Decision Date06 May 1889
Citation9 S.E. 580,103 N.C. 323
PartiesSTATE v. GOLDSTON.
CourtNorth Carolina Supreme Court

Appeal from superior court, Moore county; MERRIMON, Judge.

The Attorney General, for the State.

A. P Gilbert and W. E. Murchison, for respondent.

MERRIMON J.

The indictment charges that the defendant, "with force and arms, at and in," etc., "on," etc., "in and upon one Mittie McKay, she being a female child under ten years of age, unlawfully and willfully did make an assault and did then and there unlawfully attempt to carnally know the said Mittie McKay, contrary to the form of the statute in such case made and provided, and against the peace and dignity of the state." Upon the plea of "not guilty" to this indictment, on the trial, there was a verdict of guilty.

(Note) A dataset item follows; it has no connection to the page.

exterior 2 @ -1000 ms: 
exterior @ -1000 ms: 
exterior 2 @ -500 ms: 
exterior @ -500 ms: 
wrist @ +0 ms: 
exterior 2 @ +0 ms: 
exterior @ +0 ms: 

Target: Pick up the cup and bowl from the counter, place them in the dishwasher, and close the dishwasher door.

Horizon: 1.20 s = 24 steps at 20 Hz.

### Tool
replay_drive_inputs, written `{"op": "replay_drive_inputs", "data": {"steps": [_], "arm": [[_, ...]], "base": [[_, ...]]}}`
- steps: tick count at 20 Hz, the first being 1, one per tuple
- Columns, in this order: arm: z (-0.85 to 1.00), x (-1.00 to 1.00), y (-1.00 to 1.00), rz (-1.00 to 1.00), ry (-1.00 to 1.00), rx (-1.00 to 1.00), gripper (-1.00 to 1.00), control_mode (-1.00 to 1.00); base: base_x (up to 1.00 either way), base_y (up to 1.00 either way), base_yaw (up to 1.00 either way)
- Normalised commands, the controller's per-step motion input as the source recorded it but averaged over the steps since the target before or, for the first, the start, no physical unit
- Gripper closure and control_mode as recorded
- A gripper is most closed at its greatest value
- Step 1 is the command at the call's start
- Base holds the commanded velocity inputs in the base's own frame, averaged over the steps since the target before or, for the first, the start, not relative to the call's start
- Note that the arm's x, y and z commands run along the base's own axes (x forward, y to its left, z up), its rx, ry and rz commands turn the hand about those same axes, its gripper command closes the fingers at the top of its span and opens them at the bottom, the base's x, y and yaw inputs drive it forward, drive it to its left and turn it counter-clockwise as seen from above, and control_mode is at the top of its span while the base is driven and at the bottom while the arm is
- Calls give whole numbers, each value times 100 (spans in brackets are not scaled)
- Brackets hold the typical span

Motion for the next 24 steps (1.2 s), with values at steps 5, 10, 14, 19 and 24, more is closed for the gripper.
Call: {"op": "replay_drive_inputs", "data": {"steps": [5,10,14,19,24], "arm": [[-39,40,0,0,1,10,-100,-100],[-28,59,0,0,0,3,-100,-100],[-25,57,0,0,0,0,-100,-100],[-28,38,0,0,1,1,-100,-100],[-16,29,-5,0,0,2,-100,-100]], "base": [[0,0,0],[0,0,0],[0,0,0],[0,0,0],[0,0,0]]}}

The court, on motion, arrested the judgment, upon the ground that the indictment was fatally defective, in that it failed to charge that the defendant assaulted the child therein named "with intent feloniously to carnally know," etc. The court further decided that the defendant was by the verdict found guilty of that offense, and not of a simple assault, and that the indictment was not framed with a view to charge, nor did it charge, a simple assault, because it did not charge that force was used, or that there was an attempt to use it. The solicitor insisted that it sufficiently charged "an assault with intent to carnally know," etc. The case settled on appeal states "that there was no evidence that he [the defendant] used any violence," and that "there was evidence tending to show that she [the child] consented." The solicitor for the state, having excepted, appealed from the order arresting the judgment to this court.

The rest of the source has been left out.